Indian Malayalam-language public TV channel

DD Malayalam is an Indian Malayalam-language free to air television channel operated by Doordarshan, India's national broadcaster. Originally known as DD4, the channel was rebranded as DD Malayalam after 1995. It serves as one of the 11 regional language channels run by Doordarshan, catering specifically to the Malayalam-speaking population.

The channel operates from its headquarters located in Kudappanakunnu, a suburb of Thiruvananthapuram, the capital city of Kerala. As a regional broadcaster, DD Malayalam plays a pivotal role in disseminating information, entertainment, and educational content tailored to the cultural and linguistic identity of Kerala.

The channel broadcasts through satellite in the name DD Malayalam and through terrestrial in the name DD Malayalam. The channel has its main studio in Thiruvananthapuram and an auxiliary studio in Kochi. In terrestrial mode, DD Malayalam is available to 99.2% of the population of Kerala. The satellite broadcast was started in 1994 and the High Definition version of this channel started on 23 September 2025 through GSAT-17 satellite.

==History==

Though television made its entry in India on 15 September 1959, it took a quarter of a century to speak the language of most literate state of India - Kerala.
The television broadcast in Malayalam -the language of Kerala - under the legacy of Doordarshan was formally launched by the then Chief Minister of Kerala K. Karunakaran on 1 January 1985 at Tagore Centenary Hall, Thiruvananthapuram, the capital city of Kerala.

The first ever television programme in Malayalam was a children's play entitled Oru Koottam Urumbukal-ഒരു കൂട്ടം ഉറുമ്പുകൾ (A Group of Ants) presented by Rangaprabhath Children's Theatre, Venjarammoodu, Kerala under the leadership of Kochunarayana Pillai. The play was written by writer and academic in Malayalam Drama, G. Sankara Pillai. This first ever television programme in Malayalam was directed and produced by A. Anwar. Oru Koottam Urumbukal was aired at 6:30PM on 2 January 1985. The duration of this children's play was 15 minutes.

Initially there was a broadcast in Malayalam for just 70 minutes daily from 6:30PM to 7:40PM. The first ever news bulletin Malayalam (വാർത്തകൾ) was aired live at 7:30PM on 2 January 1985. This live bulletin was produced by T. Chamiyar and presented by G. R. Kannan. The text and visual contents were edited by Baiju Chandran, A. Anwar and P. K. Mohanan.

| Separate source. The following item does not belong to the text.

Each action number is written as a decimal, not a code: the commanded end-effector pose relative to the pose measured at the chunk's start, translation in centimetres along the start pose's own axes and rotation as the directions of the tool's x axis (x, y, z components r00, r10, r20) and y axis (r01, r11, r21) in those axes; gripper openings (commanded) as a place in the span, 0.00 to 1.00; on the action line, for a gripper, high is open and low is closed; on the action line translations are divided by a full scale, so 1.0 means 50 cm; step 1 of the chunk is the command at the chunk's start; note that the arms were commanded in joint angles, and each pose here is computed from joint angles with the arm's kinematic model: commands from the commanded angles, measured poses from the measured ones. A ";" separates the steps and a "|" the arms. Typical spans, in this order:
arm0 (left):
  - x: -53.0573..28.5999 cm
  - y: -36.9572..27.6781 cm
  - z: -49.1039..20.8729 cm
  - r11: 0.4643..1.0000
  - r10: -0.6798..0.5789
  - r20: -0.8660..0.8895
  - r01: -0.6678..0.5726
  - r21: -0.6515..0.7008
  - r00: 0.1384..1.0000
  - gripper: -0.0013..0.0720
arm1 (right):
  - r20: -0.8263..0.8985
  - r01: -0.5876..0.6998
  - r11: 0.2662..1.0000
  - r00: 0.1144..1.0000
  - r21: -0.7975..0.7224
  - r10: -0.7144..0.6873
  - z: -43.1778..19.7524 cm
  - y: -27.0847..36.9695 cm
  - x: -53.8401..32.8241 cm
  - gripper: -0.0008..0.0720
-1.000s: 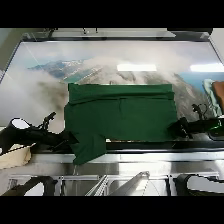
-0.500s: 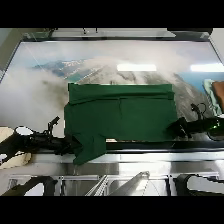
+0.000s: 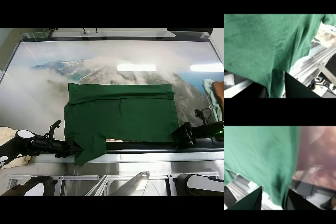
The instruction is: Fold the shirts.
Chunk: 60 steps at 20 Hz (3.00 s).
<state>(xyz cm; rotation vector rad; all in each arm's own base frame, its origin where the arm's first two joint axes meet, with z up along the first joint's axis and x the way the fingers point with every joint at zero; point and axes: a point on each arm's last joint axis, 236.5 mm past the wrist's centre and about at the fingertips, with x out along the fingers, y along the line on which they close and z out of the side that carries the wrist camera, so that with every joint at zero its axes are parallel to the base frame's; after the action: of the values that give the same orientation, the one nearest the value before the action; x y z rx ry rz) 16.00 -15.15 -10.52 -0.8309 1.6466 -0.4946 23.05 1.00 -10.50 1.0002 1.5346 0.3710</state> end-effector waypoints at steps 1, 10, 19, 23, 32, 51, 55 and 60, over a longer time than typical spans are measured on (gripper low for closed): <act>0.000 0.001 0.007 1.000 0.003 0.016 -0.003 0.000 1.000 0.30 | 0.045 -0.039 0.999 0.998 0.033 0.038 0.001 -0.009 -0.002 0.48; -0.040 -0.065 0.019 0.995 -0.050 -0.018 0.052 0.088 0.999 0.06 | 0.059 -0.088 0.996 0.994 -0.007 0.089 0.032 0.037 -0.044 0.03; -0.219 -0.240 0.273 0.954 -0.074 0.292 -0.018 0.301 0.954 0.06 | 0.303 -0.166 0.947 0.920 -0.275 0.249 0.235 0.273 -0.155 0.03; -0.238 -0.246 0.398 0.954 -0.078 0.283 -0.011 0.299 0.956 0.06 | 0.408 -0.066 0.952 0.893 -0.299 0.191 0.353 0.290 -0.126 0.03; -0.222 -0.271 0.567 0.946 -0.095 0.247 0.010 0.324 0.964 0.06 | 0.416 -0.105 0.967 0.888 -0.232 0.196 0.517 0.238 -0.026 0.03; -0.169 -0.301 0.739 0.949 -0.119 0.274 0.029 0.313 0.954 0.06 | 0.671 -0.289 0.926 0.639 -0.242 0.375 0.654 0.308 -0.124 0.51; -0.185 -0.316 0.778 0.950 -0.149 0.357 0.033 0.310 0.922 0.06 | 0.664 -0.294 0.923 0.643 -0.247 0.382 0.650 0.311 -0.122 0.51; -0.199 -0.319 0.811 0.952 -0.156 0.425 0.021 0.304 0.891 0.39 | 0.629 -0.267 0.927 0.680 -0.265 0.376 0.634 0.308 -0.105 0.51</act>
<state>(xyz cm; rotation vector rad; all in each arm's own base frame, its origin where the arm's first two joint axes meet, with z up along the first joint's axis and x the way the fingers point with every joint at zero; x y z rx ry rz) 58.76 -14.03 -2.65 -0.7259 1.1282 -0.5769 58.13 -4.12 -3.47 1.1451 0.6279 0.2930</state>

There were a score of programmes in a week specifically targeted to special audience as well as general public. Among them the most popular were Vaarthakal-വാർത്തകൾ (News in Malayalam), Chithrageetham-ചിത്രഗീതം (Malayalam Movie Songs), Malayala Chalachithram-മലയാള ചലച്ചിത്രം (Movie in Malayalam), Poomottukal-പൂമൊട്ടുകൾ (Children's Prograamme), Arogyavedi-ആരോഗ്യ വേദി (Health Magazine), Sindooram-സിന്ദൂരം (Women's Magazine), Padavukal-പടവുകൾ (Development Program), Kalikkalam-കളിക്കളം (Sports Magazine), Yuvadarshanam-യുവദർശനം (Youth Magazine) and Rainbow (English Magazine).

The premier band of Programme Producers in Malayalam Television comprise T. Chamiyar, G. Sajan, C. K. Thomas, John Samuel, S. Venu, Baiju Chandran, M. A. Dilip, A. Anwar, R. Shyamaprasad, P. K. Mohanan, G. Jayakumar and T. N. Latha Mony.

The first ever tele-serial in Malayalam was a joint production of Doordarshan and UNICEF entitled Oru Poo Viriyunnu-ഒരു പൂ വിരിയുന്നു (A Flower Blossoms) which went on air in 1989. The serial was written and directed by Eravi Gopalan, A. Anwar and P. K. Mohanan.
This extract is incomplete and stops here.